**YOUR TASK:** Using the listing below, print exactly everything from the line with "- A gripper" down to the line with "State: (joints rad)", both included, and nothing more.

**AVAILABLE DATA:**

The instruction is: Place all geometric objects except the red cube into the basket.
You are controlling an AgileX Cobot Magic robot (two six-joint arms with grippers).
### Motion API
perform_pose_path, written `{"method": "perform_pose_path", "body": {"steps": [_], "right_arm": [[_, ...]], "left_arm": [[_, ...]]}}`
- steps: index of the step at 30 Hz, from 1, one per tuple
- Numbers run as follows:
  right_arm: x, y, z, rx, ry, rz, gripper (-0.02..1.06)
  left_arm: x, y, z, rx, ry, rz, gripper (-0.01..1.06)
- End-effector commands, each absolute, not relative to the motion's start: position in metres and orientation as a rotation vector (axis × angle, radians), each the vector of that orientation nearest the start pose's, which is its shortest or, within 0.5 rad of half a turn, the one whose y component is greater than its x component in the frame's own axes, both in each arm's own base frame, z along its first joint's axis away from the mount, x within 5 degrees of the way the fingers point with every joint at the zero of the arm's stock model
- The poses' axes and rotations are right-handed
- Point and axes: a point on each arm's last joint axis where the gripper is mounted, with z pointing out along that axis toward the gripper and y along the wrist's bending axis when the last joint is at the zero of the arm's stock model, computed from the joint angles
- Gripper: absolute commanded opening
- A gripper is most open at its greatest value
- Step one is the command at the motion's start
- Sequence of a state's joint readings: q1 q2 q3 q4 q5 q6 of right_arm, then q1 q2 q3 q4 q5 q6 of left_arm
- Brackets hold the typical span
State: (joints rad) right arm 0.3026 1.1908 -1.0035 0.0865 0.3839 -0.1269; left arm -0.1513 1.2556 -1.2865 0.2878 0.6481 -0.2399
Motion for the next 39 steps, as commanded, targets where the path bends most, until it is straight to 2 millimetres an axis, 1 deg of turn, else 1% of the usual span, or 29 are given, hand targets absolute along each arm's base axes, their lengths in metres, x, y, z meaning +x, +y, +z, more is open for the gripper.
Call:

**WRITTEN ANSWER:**
- A gripper is most open at its greatest value
- Step one is the command at the motion's start
- Sequence of a state's joint readings: q1 q2 q3 q4 q5 q6 of right_arm, then q1 q2 q3 q4 q5 q6 of left_arm
- Brackets hold the typical span
State: (joints rad) right arm 0.3026 1.1908 -1.0035 0.0865 0.3839 -0.1269; left arm -0.1513 1.2556 -1.2865 0.2878 0.6481 -0.2399

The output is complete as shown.